What needs to be done:
Return each line of the records holding the string "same".

....................

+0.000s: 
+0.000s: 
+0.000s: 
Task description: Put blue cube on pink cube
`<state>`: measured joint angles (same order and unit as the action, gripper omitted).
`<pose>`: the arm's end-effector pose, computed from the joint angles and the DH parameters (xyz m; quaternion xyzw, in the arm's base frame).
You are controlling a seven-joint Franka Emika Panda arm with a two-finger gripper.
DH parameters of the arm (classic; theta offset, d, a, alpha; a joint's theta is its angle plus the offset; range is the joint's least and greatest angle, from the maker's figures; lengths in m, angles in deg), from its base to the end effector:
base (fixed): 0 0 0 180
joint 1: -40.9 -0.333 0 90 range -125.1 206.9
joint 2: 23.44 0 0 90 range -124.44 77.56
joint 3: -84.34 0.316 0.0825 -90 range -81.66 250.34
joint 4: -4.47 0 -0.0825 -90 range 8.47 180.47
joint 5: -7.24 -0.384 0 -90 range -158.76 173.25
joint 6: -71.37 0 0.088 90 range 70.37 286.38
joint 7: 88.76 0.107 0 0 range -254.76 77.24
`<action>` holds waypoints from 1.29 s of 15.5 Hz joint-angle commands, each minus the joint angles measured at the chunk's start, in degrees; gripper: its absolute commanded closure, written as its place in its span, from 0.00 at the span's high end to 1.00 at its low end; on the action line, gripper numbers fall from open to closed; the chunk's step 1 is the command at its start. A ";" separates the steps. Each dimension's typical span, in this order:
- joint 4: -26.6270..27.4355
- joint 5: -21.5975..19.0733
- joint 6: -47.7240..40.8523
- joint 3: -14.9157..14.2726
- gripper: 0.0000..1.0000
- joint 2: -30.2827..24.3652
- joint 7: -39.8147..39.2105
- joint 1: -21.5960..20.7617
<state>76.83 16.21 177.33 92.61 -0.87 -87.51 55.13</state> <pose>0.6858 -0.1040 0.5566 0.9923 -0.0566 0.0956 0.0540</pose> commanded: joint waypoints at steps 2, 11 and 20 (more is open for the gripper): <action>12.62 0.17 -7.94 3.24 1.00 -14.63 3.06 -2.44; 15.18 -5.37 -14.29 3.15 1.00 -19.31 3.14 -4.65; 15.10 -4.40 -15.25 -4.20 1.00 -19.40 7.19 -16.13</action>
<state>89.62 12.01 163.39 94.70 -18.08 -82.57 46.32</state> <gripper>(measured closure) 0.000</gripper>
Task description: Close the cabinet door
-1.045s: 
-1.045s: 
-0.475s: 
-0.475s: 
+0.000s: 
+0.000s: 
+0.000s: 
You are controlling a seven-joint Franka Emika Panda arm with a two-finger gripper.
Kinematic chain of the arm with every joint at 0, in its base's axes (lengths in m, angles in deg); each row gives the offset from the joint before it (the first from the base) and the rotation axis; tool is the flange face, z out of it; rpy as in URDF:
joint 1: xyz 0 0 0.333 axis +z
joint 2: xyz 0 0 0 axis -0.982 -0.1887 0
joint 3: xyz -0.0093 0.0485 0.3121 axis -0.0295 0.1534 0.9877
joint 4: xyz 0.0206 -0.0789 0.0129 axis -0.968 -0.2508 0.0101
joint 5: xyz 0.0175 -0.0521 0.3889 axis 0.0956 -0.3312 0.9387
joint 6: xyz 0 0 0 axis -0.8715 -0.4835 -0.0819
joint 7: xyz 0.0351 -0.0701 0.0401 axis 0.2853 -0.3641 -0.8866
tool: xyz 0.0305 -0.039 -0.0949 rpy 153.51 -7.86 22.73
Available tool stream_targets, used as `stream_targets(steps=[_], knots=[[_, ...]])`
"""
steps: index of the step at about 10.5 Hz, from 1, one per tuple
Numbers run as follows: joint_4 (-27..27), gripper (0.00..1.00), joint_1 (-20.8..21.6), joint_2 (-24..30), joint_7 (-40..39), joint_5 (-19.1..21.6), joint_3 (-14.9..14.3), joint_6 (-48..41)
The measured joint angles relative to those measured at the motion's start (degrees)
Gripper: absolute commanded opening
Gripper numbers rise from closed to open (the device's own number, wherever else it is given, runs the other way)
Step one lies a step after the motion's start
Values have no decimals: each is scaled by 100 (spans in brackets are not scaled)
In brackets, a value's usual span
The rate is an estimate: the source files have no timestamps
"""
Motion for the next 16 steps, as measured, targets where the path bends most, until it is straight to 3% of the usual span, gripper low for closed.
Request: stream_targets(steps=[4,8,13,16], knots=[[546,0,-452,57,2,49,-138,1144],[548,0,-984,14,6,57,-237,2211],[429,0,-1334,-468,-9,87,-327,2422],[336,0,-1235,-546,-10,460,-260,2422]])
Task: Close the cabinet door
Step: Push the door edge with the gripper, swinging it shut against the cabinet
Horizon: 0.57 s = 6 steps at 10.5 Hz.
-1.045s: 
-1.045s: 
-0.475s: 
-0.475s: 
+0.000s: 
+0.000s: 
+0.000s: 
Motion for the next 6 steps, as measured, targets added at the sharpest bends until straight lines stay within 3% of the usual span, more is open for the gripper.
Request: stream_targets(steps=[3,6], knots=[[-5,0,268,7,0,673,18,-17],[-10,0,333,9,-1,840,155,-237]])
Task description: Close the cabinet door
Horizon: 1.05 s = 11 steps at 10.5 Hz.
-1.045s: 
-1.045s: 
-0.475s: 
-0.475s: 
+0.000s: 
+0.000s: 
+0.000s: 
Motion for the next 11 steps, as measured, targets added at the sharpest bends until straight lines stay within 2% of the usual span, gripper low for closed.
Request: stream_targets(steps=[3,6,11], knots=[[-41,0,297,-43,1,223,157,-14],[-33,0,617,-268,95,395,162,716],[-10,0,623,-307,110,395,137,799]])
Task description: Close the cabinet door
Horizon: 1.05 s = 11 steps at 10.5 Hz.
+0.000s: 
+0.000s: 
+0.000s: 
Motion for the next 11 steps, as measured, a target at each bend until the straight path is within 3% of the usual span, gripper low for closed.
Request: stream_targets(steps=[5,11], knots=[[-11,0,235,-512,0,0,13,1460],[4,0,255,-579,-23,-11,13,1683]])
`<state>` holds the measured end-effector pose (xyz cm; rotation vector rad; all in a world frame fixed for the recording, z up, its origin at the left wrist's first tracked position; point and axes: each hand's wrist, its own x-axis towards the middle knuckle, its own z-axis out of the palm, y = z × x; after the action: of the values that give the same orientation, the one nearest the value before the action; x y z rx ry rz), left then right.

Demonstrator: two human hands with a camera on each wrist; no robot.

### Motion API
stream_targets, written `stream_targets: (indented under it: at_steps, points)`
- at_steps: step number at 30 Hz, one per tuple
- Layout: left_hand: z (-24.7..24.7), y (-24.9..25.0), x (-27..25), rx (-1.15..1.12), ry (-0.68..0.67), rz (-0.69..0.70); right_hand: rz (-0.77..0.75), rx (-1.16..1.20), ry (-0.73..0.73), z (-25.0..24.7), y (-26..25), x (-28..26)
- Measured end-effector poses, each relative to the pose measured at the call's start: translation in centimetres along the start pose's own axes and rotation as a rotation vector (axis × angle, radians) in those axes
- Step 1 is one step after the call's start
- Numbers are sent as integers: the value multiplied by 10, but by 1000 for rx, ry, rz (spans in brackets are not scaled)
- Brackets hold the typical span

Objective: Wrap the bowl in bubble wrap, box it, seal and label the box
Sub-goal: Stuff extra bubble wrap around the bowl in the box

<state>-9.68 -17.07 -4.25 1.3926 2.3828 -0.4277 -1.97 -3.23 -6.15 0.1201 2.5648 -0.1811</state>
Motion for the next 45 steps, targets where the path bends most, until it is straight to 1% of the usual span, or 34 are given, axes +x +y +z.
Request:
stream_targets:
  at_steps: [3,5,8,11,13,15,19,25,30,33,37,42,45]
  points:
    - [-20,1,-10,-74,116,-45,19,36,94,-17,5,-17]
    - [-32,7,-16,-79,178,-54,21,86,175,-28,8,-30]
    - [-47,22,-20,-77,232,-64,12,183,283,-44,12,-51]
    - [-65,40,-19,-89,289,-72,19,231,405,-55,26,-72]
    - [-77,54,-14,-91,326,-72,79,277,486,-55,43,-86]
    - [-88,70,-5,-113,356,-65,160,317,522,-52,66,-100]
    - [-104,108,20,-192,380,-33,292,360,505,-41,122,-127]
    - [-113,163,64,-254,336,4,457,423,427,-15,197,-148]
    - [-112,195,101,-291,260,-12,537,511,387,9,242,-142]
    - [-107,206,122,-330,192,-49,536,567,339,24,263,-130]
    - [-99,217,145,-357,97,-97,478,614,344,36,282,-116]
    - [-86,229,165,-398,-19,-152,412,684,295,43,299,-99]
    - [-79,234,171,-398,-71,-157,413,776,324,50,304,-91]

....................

Completed task:
`<state>`: measured joint angles (same order and unit as the action, gripper omitted).
`<state>` holds the measured end-effector pose (xyz cm; rotation vector rad; all in a world frame fixed for the recording, z up, its origin at the left wrist's first tracked position; point and axes: each hand's wrist, its own x-axis towards the middle knuckle, its own z-axis out of the palm, y = z × x; after the action: of the values that give the same orientation, the one nearest the value before the action; x y z rx ry rz), left then right.

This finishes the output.